En 2031, la France adopte la Carte SanTIC (Santé et Technologies de l’Information Connectées). Soutenue financièrement par le Plan Europe Santé, cette carte unifie toutes les données médicales d’un individu, sous réserve de son consentement explicite. Vaccinations, prescriptions, parcours de dépistage, analyses génomiques : l’accès aux informations est facilité pour l’ensemble des professionnels de santé, ce qui fluidifie le parcours de soins. Les débats éthiques sont intenses au départ, mais l’opinion bascule en faveur de l’initiative à mesure que les avantages se font sentir (diminution des délais, meilleure détection des pathologies).

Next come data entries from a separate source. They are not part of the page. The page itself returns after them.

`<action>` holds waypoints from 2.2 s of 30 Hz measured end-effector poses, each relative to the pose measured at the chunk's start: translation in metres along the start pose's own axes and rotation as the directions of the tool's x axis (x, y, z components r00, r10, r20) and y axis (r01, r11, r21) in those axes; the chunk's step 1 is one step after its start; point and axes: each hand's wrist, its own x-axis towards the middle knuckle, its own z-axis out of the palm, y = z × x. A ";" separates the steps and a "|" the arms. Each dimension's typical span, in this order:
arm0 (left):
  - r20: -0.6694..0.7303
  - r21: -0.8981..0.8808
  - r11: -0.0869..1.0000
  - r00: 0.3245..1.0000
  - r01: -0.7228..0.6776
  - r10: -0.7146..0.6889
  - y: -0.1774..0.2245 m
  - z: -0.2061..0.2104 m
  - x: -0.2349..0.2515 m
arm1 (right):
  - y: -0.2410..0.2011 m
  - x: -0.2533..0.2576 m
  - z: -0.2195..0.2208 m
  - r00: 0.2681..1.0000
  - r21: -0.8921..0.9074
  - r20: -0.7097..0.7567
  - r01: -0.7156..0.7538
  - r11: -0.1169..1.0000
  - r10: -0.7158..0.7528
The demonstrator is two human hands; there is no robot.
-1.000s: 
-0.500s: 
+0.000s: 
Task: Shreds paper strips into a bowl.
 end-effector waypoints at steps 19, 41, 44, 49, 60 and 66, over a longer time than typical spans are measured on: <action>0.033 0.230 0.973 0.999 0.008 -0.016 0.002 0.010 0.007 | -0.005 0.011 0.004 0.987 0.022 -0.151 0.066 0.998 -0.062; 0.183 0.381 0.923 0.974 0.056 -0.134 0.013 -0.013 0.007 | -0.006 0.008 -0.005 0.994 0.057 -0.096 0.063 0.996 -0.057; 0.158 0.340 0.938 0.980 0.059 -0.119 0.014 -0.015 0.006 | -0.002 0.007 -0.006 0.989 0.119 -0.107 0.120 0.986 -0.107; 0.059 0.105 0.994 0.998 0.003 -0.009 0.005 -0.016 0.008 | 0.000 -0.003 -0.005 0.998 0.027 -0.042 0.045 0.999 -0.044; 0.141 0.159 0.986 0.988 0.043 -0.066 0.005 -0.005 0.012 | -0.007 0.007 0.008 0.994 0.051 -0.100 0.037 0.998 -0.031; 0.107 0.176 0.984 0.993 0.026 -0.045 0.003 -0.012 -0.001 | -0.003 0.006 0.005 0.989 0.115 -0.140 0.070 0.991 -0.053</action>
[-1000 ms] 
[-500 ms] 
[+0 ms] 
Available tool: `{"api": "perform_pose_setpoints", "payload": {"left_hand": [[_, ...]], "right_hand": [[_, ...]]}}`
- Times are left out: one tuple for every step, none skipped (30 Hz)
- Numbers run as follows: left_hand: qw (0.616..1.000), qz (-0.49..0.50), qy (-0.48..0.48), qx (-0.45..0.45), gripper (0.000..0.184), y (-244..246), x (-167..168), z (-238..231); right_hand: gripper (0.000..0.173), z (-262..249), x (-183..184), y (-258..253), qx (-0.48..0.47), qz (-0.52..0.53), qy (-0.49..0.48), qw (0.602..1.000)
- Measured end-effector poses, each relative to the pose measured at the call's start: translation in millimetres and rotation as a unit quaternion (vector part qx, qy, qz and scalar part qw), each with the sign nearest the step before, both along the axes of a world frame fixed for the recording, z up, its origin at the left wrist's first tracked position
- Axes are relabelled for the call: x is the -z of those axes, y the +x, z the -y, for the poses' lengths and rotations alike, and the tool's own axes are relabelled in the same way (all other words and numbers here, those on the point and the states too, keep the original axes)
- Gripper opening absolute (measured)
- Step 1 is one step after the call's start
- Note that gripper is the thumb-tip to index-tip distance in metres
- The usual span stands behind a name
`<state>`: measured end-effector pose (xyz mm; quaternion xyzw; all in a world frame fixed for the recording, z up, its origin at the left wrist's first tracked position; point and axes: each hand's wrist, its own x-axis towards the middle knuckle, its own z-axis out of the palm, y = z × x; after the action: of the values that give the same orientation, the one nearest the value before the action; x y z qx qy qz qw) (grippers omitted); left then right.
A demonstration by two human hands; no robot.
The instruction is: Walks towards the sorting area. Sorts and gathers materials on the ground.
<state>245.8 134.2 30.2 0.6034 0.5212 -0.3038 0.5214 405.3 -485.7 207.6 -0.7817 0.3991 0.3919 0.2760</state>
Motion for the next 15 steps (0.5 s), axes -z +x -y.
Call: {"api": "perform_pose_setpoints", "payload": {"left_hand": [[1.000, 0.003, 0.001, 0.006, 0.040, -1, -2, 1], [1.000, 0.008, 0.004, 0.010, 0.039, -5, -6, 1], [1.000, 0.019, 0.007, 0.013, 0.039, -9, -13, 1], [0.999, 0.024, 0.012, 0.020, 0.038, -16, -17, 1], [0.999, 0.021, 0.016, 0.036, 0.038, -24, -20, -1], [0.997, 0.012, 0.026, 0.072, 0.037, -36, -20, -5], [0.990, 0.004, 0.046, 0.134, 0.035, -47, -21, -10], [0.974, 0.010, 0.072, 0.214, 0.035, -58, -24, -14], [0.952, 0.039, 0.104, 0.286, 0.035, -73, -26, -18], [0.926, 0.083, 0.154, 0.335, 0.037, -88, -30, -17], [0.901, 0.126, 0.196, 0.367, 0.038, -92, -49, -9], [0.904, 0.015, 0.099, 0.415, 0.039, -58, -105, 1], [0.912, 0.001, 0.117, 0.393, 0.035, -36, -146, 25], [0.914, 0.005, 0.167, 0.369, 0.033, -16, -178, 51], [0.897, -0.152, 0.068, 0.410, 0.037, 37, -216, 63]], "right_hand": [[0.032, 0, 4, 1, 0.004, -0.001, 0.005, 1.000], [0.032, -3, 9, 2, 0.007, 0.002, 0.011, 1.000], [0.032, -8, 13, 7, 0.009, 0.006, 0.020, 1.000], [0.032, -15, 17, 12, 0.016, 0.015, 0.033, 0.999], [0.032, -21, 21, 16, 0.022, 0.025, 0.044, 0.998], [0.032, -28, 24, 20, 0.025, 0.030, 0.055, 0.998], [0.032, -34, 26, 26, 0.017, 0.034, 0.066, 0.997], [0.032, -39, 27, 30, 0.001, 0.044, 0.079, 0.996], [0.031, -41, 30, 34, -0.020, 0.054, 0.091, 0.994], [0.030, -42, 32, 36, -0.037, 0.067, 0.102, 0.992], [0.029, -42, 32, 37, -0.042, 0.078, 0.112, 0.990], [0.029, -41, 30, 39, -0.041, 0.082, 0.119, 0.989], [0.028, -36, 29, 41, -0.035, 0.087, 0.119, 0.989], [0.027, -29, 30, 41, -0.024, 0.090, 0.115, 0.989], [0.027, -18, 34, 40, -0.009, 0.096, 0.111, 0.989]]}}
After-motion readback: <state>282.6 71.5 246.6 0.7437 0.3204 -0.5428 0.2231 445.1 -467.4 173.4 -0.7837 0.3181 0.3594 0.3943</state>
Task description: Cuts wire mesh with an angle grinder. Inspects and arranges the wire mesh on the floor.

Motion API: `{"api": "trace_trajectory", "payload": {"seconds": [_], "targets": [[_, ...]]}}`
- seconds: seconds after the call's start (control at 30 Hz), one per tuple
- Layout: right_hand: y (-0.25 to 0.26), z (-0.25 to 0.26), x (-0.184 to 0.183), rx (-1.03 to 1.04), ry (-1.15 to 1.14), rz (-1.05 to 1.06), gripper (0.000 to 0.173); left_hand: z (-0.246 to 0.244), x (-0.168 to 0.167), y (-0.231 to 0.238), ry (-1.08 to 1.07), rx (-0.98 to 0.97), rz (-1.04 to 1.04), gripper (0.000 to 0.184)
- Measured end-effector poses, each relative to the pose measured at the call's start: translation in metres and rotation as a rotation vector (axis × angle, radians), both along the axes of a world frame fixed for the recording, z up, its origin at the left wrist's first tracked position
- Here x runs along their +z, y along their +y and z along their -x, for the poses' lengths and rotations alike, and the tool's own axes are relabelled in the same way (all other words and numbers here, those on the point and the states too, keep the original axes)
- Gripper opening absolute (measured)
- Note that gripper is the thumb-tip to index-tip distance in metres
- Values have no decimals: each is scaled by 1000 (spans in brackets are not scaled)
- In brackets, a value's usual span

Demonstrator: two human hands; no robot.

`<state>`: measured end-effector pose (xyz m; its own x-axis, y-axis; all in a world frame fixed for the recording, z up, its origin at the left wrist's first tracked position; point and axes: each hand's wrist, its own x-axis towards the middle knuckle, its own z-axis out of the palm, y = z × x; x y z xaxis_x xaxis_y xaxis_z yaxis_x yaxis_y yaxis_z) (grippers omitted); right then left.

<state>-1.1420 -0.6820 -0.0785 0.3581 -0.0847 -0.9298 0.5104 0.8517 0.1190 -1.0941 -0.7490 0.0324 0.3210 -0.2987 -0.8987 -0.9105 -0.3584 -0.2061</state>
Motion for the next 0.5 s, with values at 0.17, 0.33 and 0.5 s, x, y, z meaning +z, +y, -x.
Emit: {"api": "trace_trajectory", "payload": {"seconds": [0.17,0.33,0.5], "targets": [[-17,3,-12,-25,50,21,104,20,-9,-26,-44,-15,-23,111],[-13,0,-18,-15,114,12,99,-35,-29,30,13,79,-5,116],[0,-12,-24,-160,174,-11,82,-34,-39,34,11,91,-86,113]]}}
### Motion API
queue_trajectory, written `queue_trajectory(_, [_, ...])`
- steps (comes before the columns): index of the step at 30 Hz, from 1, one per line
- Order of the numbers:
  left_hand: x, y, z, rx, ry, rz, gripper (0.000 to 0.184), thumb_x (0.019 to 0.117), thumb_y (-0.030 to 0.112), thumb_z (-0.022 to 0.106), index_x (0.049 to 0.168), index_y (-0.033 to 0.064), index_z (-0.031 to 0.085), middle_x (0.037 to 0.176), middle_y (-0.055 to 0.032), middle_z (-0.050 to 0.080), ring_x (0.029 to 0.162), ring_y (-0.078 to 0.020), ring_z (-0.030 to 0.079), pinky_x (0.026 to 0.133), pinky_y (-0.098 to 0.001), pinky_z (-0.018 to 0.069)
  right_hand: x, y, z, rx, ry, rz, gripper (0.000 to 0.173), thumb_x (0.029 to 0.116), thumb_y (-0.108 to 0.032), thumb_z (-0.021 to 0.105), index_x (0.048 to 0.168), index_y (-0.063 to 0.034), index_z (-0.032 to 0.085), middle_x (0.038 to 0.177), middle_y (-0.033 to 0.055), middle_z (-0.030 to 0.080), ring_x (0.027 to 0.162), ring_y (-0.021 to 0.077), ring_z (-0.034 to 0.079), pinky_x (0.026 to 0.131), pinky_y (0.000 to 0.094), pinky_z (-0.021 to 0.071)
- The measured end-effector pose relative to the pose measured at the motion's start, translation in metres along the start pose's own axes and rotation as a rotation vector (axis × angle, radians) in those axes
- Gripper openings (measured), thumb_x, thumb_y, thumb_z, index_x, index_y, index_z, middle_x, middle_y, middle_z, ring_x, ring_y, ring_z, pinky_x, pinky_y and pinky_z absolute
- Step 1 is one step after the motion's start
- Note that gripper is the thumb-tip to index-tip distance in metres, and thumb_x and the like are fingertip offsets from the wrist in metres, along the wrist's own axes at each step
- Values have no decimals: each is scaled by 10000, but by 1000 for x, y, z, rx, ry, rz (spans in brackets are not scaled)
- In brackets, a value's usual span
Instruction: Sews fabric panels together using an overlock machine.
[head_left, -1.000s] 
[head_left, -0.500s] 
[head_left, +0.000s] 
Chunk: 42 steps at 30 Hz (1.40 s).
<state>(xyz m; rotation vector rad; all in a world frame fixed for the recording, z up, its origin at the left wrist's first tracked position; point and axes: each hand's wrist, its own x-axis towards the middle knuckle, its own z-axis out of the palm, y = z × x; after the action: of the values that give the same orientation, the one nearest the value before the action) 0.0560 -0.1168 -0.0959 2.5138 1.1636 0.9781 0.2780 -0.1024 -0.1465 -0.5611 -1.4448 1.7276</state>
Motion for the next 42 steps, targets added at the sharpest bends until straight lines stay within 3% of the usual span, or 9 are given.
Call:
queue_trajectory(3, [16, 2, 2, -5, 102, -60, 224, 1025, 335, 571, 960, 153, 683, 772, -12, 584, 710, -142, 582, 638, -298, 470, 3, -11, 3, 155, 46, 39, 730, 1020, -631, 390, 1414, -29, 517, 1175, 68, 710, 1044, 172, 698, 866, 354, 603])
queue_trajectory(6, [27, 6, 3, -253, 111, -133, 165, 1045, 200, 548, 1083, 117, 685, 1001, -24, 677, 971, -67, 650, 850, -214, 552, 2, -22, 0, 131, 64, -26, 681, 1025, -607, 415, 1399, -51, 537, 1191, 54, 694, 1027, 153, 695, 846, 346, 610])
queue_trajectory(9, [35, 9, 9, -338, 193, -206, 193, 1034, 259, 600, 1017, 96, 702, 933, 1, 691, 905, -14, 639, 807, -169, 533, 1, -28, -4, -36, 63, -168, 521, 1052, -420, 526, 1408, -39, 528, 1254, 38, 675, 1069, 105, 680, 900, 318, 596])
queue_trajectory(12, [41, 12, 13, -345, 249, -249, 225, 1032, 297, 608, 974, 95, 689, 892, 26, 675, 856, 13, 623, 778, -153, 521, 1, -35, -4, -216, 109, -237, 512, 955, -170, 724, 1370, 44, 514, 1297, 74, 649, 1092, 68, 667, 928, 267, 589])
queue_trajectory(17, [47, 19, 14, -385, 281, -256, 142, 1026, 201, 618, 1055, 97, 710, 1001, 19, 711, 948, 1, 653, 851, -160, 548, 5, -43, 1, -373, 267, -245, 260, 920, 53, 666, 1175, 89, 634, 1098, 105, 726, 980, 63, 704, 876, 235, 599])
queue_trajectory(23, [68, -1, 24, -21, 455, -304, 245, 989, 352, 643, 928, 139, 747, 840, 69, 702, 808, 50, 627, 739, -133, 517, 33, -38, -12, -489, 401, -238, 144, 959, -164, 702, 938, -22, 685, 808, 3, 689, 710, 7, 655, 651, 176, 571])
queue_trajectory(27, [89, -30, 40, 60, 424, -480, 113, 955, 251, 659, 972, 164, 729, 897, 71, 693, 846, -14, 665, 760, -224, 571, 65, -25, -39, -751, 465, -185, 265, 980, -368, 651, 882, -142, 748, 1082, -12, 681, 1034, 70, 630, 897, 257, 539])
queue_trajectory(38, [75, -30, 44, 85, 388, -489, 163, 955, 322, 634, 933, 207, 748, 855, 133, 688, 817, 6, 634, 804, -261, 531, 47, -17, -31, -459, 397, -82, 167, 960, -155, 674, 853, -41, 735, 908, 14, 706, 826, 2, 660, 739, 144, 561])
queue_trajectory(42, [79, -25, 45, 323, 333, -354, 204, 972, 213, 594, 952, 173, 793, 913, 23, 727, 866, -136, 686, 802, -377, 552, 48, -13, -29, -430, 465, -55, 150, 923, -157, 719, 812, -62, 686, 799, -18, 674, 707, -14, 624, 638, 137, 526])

En 2032, le programme d’emprunts mutualisés à l’échelle européenne atteint sa vitesse de croisière. La France investit massivement dans l’équipement de ses hôpitaux, la formation numérique des soignants et la sécurisation des données. Même si le continent reste partiellement dépendant des licences américaines en matière de logiciels et d’infrastructures cloud, les institutions européennes tentent de créer un écosystème régional d’innovations en santé. Les retards technologiques accumulés dans les années 2020 sont en partie comblés, grâce à un effort de R&D soutenu par des subventions et des partenariats public-privé.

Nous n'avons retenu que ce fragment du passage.